Yıllar önce okuduğum ve korsan rolleri ile hatırlanan aktör Errol Flynn'in (1909-59) oto-biyografisindeki bir özeleştiri cümlesini not ettiğim defteri buldum dün...
Renkli ve sefih yaşamını anlattığı otobiyografisinde (My Wicked, Wicked Ways) şöyle demiş müteveffa aktör:
- Benim problemim, alışkanlıklarımla gelirim arasında denge kuramamış olmamdır.
Alışkanlıkları ile gelirlerini dengeleyemedikleri için gırtlaklarına kadar borca batmış, yaşamları haciz altına alınmış insanları da, ülkeleri de defalarca görmedik mi?
Bu tür ülkelere son örnek Yunanistan değil mi?
Ne var ki "Alışkanlıklar"ın karşılıklı biçimde dengeli sürdürülmesi gereken tek öğenin "Gelir" olmadığını da unutmamamız gerekiyor.
Dengenin öğeleri
Alışkanlıklar genel olarak "Zaman", "Mekân" ve "Gerçekler" karşısında da dengelenerek sürdürülmelidir.

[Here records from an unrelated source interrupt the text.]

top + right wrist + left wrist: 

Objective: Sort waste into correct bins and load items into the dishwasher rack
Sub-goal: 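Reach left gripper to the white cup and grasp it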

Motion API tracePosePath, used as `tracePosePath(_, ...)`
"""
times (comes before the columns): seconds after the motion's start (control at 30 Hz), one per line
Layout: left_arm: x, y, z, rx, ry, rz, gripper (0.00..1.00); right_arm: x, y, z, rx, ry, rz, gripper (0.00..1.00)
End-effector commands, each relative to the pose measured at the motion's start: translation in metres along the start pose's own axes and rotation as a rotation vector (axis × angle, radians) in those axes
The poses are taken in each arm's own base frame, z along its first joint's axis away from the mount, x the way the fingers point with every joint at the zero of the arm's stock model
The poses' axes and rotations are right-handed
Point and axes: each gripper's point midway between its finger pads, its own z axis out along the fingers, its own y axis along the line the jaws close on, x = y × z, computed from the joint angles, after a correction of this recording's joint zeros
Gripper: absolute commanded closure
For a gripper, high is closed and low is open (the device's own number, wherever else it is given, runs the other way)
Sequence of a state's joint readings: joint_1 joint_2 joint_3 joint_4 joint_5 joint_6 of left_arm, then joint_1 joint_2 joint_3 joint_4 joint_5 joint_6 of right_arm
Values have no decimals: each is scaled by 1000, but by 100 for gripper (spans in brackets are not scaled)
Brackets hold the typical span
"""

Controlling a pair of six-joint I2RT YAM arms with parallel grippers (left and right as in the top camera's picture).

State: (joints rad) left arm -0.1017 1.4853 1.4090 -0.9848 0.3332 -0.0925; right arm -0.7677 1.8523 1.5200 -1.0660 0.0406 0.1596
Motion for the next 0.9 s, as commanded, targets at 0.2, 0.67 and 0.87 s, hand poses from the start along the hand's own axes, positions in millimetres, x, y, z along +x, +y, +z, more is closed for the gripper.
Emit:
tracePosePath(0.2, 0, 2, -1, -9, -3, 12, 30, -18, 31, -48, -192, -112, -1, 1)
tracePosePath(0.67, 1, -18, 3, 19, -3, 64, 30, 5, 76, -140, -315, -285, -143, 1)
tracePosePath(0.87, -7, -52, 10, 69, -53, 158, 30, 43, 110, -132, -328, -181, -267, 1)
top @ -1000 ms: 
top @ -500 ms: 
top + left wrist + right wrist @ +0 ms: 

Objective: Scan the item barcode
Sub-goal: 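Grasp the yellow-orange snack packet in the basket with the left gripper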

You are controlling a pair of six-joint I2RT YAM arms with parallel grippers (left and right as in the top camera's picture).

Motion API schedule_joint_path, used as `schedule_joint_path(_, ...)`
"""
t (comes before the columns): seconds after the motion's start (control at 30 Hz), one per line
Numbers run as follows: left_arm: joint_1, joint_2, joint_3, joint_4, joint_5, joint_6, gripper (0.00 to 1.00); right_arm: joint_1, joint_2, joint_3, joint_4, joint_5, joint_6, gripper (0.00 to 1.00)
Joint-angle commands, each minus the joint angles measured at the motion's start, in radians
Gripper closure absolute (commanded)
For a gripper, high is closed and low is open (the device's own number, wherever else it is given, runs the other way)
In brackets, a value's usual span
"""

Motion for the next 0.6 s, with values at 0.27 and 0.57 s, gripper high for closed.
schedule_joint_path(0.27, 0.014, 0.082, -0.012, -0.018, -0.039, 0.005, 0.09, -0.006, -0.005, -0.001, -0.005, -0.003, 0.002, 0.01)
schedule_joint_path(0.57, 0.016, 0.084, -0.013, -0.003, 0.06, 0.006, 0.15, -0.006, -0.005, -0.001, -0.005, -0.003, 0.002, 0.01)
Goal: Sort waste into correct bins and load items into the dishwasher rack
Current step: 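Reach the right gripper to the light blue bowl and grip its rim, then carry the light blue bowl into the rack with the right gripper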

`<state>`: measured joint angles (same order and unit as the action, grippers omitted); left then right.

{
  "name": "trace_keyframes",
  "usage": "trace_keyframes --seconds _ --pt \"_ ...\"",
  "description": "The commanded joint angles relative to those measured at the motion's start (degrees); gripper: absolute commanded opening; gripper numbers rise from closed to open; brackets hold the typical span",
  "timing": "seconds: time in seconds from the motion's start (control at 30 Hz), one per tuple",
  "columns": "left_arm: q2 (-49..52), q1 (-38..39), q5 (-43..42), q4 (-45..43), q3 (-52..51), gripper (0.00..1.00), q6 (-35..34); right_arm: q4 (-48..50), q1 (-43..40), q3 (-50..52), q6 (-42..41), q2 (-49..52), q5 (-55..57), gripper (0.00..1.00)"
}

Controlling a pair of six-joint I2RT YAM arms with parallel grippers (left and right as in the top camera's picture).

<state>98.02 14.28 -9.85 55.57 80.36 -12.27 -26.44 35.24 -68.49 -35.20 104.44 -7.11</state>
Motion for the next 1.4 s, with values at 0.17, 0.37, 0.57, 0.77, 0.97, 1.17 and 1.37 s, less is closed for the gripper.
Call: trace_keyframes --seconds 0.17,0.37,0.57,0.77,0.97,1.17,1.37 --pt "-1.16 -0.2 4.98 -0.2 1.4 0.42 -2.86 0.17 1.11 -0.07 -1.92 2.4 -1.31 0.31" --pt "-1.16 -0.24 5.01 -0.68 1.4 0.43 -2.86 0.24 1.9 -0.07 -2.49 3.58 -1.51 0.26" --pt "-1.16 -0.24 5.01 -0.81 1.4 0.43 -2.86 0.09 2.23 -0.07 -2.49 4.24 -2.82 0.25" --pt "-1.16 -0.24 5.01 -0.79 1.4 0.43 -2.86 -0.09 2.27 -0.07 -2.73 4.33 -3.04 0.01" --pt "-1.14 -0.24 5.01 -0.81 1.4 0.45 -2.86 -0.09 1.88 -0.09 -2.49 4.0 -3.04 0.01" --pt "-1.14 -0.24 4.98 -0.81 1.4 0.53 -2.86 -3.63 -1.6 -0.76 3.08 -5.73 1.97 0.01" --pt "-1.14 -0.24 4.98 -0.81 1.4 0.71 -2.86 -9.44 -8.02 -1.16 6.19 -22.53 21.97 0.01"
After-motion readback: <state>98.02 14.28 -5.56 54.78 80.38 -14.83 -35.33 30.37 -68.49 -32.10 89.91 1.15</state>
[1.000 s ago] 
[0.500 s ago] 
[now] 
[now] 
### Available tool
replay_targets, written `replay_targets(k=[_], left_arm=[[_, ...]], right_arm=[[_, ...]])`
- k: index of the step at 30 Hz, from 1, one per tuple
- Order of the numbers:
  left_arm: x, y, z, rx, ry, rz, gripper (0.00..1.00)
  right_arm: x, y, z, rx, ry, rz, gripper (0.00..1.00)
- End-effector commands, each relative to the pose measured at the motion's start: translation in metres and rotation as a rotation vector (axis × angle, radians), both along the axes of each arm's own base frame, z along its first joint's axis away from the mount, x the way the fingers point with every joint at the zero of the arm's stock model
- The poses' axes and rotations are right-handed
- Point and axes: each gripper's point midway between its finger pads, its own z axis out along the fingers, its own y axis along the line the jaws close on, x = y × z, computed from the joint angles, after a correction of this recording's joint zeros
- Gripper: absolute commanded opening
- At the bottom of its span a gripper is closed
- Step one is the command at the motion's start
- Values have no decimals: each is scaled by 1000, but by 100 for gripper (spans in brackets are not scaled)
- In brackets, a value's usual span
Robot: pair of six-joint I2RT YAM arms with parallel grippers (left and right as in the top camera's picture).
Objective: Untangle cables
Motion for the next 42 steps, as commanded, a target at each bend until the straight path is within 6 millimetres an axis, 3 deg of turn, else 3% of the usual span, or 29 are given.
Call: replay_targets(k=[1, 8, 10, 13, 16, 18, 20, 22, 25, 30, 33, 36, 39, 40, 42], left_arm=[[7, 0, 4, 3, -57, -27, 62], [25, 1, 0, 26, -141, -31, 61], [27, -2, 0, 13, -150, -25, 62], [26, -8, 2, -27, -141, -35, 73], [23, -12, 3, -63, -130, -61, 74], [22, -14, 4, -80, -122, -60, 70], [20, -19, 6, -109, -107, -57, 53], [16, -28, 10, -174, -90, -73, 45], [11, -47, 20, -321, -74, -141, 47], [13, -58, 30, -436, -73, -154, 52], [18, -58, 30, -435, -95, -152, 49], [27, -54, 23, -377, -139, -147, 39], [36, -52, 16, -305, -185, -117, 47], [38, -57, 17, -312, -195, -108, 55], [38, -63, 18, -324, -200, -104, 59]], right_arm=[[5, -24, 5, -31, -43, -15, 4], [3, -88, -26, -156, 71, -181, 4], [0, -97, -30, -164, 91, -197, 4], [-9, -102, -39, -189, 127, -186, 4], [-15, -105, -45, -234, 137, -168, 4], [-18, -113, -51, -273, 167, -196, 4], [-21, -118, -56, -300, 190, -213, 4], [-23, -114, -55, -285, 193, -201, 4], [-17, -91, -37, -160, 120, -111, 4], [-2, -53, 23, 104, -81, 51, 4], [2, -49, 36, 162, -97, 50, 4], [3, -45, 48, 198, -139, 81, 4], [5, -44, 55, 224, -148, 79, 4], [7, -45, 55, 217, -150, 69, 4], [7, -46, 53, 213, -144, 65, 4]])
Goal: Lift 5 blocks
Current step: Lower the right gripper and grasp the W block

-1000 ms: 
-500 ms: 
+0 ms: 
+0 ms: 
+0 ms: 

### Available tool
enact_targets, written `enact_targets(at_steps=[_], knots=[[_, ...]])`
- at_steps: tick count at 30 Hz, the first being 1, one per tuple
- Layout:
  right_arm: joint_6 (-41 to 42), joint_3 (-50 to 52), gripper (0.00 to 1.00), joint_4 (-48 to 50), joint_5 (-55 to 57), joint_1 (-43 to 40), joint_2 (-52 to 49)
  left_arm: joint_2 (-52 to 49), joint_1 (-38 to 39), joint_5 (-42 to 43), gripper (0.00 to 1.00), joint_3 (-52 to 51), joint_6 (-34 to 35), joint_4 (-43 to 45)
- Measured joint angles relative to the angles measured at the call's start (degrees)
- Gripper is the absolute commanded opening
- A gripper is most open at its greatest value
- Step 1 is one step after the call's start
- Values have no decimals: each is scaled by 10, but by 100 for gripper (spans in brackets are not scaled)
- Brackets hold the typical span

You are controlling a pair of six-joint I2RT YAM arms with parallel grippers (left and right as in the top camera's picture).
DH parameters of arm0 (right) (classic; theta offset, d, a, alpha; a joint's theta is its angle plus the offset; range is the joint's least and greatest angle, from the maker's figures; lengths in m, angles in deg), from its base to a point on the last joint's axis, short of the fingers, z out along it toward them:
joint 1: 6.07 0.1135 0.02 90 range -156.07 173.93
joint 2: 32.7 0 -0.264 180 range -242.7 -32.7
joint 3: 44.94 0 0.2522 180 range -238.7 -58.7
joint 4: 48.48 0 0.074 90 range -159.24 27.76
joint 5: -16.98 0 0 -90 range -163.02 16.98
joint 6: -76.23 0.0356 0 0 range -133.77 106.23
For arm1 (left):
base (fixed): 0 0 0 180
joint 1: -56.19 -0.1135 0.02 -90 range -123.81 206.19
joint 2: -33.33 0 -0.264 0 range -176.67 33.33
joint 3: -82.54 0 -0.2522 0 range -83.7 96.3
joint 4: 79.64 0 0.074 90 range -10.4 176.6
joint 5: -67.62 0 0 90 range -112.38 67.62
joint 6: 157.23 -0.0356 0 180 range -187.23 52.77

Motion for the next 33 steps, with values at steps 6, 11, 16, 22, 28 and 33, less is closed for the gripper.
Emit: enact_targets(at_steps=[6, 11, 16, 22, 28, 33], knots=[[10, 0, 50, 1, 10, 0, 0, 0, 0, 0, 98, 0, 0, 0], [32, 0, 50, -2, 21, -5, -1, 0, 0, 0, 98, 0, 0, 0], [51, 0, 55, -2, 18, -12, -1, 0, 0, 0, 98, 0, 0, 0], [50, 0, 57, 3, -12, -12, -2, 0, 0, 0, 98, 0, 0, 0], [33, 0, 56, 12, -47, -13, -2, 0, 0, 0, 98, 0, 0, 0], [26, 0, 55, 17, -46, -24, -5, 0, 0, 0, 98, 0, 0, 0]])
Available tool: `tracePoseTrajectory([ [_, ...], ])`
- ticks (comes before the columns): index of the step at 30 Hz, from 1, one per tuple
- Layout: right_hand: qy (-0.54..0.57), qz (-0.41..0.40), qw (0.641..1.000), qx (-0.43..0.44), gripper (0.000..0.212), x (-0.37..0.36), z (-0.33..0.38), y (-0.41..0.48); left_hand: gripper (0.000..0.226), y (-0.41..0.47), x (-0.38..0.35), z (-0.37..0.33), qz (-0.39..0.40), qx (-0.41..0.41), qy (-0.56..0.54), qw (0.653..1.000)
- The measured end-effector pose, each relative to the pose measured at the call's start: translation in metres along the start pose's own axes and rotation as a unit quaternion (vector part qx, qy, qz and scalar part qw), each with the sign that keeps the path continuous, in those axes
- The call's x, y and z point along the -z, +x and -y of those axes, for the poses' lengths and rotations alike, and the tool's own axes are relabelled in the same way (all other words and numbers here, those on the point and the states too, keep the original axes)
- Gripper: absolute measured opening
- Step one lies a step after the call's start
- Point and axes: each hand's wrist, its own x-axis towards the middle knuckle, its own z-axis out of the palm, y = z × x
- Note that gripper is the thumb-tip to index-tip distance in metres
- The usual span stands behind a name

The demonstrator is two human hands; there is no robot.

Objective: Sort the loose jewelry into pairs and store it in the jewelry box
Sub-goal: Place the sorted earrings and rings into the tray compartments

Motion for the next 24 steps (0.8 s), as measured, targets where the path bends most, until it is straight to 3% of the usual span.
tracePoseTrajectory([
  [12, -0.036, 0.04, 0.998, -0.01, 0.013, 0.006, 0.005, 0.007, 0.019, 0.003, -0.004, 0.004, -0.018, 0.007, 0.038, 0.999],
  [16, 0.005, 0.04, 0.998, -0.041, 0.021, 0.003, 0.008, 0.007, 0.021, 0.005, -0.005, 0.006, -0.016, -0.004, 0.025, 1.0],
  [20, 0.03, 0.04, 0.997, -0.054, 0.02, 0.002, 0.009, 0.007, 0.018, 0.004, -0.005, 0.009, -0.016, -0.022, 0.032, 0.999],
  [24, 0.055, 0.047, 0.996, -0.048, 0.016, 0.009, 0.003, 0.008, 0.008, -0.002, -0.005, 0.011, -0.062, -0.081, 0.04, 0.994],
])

Örneğin Suriye'nin Beşar Esad'ı, Çavuşesku, Miloşeviç, Saddam, Mübarek, Kaddafi gibi isimlerin başlarına gelenleri yok sayıp, 2012'de bunlar gibi davranırsa, babasından aldığı alışkanlıklarla yaşanan zaman arasında denge kuramıyor demektir.
Siz Osmanlı'nın "Muhteşem Yüzyılı"ndan tevarüs ettiğiniz alışkanlıklarınızı 21'inci yüzyılda da sürdürmeye kalkar ve Viyana'yı yeniden fethetmeyi düşünürseniz, gülünç durumlara düşersiniz.
Ya da İttihat Terakki'nin çizgisindeki milliyetçiliği bugüne taşımayı denerseniz, uluslararası hukukun "İnsanlık suçu" olarak nitelediği eylemlerin faili olabilirsiniz.
28 Şubat olmadı mı?
Alışkanlıklarla gerçekler arasındaki dengesizliğin yansımalarını çok yakın geçmişi bugüne taşımaya çalışanlarda da görmekteyiz.
Buna en çarpıcı biçimde "28 Şubat post-modern darbesi"nin tartışılması sırasında tanık olduk.
Bazıları hâlâ "Kartel medyası" varmış ve "Asker-Siyaset-Medya" üçgeni Türkiye'nin siyasal yaşamına yön verebiliyormuş gibi davranmadılar mı?
Oysa aradan geçen zamanda sade medya çok sesli olmadı.
"Askeri vesayet" rafa kaldırıldı.
Ve arkası arkasına üç seçimde AK Parti sandıklardan tek başına iktidar olarak çıktı.
Cuntacılık adliyede
Cuntacılık adliyelik oldu.
Bu tablo içinde birileri hâlâ "Görürsünüz, bu değişimin hesabı sorulacak" diye yazıp konuşuyorsa, işte bu, alışkanlıklarla gerçekler arasındaki dengenin kurulamamasının sonucudur.
Üstelik siz bunu henüz 28 Şubat'ın hesabı sorulmamışken söylerseniz, alışkanlıklarınızın rüzgârında fırtınalı denizlere yelken açmış olmaz mısınız?
Dün Akşam'da Nagehan Alçı ve Yeni Şafak'ta Osman Özsoy bu dengesiz davranışları çok doğru tahlil etmişlerdi.
Böyle durumlarda yaşanan zamanın gerçekleri ile alışkanlıklarını dengelemeyi başaramayanların, sabah yataktan kalktıklarında saate baktıkları kadar takvime göz atmalarında da yarar olduğu söylenebilir.